Positif ou négatif ! Arnaud Vanderwoord, chef de caves de la Covama, a annoncé l’adoption d’une nouvelle technique pour détecter la présence de Botrytis, champignon responsable de la pourriture grise sur les raisins. Cette méthode, appelée Botrytis Alert, va être utilisée pour affiner les contrôles des moûts avant leur entrée en cuverie, avec un objectif clair : garantir la qualité des vins et aider les partenaires à optimiser leurs tris lors de la récolte.
Une stratégie réfléchie
L’initiative de la Covama n’est pas le fruit du hasard. Lors de la campagne précédente, l’équipe œnologie et laboratoire de la coopérative a assisté à une présentation du « Botrytis Alert » organisée par le Comité Champagne. Impressionnés par le potentiel de cette technique, la Covama a décidé de réaliser lses propres tests internes. Les résultats prometteurs ont conduit à la validation de l’utilisation de ce test dès les vendanges 2024, en complément des méthodes de contrôle déjà en place.« Ce test vient s’ajouter à nos pratiques historiques de dégustation des moûts et aux analyses de laboratoire que nous réalisons systématiquement », explique Arnaud Vanderwoord. « Nous mesurons déjà l’acide gluconique, le glycérol et l’acide acétique, mais le Botrytis Alert permet d’affiner encore plus nos contrôles. »
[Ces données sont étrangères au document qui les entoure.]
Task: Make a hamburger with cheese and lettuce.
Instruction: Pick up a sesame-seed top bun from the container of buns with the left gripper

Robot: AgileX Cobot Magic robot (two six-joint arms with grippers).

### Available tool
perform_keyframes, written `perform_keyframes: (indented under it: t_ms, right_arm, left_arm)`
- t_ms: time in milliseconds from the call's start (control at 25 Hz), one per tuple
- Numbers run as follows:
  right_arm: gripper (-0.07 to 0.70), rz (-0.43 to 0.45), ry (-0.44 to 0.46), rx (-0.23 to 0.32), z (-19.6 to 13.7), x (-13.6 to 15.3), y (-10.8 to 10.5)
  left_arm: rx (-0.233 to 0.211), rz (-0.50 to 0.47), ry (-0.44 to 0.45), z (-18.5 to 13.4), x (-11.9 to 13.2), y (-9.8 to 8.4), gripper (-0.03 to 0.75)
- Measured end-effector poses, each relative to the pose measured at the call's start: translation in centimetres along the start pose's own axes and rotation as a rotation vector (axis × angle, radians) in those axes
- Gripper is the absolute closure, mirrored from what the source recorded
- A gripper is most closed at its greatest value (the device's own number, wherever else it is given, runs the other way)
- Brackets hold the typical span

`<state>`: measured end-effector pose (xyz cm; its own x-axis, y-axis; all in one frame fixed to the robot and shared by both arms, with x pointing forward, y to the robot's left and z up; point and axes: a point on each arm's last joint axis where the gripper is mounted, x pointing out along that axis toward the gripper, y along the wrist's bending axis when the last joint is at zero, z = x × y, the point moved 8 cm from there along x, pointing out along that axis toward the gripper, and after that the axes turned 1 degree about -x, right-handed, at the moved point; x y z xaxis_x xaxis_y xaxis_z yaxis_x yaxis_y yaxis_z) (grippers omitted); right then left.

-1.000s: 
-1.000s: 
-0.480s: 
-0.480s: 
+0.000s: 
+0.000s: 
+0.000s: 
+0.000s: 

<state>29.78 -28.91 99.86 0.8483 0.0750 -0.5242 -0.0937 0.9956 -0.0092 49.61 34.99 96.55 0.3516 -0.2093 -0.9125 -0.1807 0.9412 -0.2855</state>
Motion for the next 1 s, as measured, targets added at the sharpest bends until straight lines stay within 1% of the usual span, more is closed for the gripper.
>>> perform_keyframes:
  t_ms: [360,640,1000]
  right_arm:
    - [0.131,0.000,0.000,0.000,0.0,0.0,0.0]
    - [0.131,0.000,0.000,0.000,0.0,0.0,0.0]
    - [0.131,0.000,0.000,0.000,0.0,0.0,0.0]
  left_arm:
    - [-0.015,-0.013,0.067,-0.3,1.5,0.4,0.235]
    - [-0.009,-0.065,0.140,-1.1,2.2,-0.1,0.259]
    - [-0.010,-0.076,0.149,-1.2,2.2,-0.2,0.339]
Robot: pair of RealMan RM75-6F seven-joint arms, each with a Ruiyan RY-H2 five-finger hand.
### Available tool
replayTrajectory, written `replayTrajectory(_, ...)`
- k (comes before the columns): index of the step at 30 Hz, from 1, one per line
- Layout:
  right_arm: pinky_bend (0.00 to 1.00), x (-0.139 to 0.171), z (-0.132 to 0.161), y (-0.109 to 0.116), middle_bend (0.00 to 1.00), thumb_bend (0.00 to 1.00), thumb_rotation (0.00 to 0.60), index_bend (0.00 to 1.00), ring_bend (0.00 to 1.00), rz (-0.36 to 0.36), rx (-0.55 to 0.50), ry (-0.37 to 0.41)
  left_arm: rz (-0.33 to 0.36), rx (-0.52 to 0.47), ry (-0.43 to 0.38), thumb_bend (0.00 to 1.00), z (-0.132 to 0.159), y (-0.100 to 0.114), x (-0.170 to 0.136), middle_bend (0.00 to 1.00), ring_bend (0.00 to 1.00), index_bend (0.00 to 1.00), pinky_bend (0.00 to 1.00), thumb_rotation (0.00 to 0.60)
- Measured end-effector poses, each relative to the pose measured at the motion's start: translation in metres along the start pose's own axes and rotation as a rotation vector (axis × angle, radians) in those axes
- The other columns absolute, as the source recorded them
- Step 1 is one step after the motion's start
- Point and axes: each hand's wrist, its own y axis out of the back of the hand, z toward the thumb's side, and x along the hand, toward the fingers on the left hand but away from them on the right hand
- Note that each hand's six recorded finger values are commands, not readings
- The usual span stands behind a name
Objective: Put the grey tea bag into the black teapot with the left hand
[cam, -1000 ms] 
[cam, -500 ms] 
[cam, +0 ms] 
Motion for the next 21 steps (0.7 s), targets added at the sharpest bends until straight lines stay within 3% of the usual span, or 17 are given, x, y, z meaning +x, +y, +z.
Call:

Le rôle du Botrytis Alert dans les vendanges
L’utilisation du « Botrytis Alert » va permettre de distinguer avec précision les moûts issus de vendanges saines de ceux contaminés, qu’il s’agisse de légères ou de fortes contaminations par le botrytis. Ces informations seront cruciales pour les partenaires de la Covama, qui pourront adapter leurs stratégies de tri à la parcelle ou au pressoir en fonction des résultats. Au sein d’Alliance Champagne (réunissant la Covama et l’Union Auboise), une décision commune a été prise pour utiliser la même grille de lecture des tests. « Cela va nous permettre de progresser encore plus vite en comparant nos données et nos pratiques », précise le chef de caves. La technologie derrière le « Botrytis Alert » repose sur des bandelettes immunologiques, utilisant la méthode de l’immunodétection pour repérer la présence du Botrytis cinerea. « La manipulation est simple et rapide, très similaire aux autotests COVID que nous avons tous connus », explique Arnaud Vanderwoord.
Un outil au service de la qualité
Le procédé est le suivant : quelques microlitres de moût sont déposés dans une solution tampon, puis quelques gouttes de ce mélange sont versées dans un réceptacle à bandelette. Après avoir inséré la bandelette dans le réceptacle pendant 10 minutes, celle-ci est ensuite lue par un cube de lecture automatique. Deux bandes apparaissent : l’une confirmant la validité du test et l’autre renseignant sur la présence ou non du Botrytis, ainsi que sur l’intensité de la contamination.
Grâce à l’accumulation des données récoltées, les équipes de la Covama pourront évaluer des plages de contamination pour chaque vendange, offrant ainsi une vue d’ensemble plus précise sur l’état sanitaire des raisins avant leur pressurage. Avec l’introduction du Botrytis Alert, la Covama se dote d’un outil supplémentaire pour garantir la qualité de ses vins et offrir à ses partenaires un soutien technique précieux durant les vendanges. « L’objectif est d’apporter une analyse plus fine des moûts et d’aider à prendre des décisions éclairées en matière de tri ».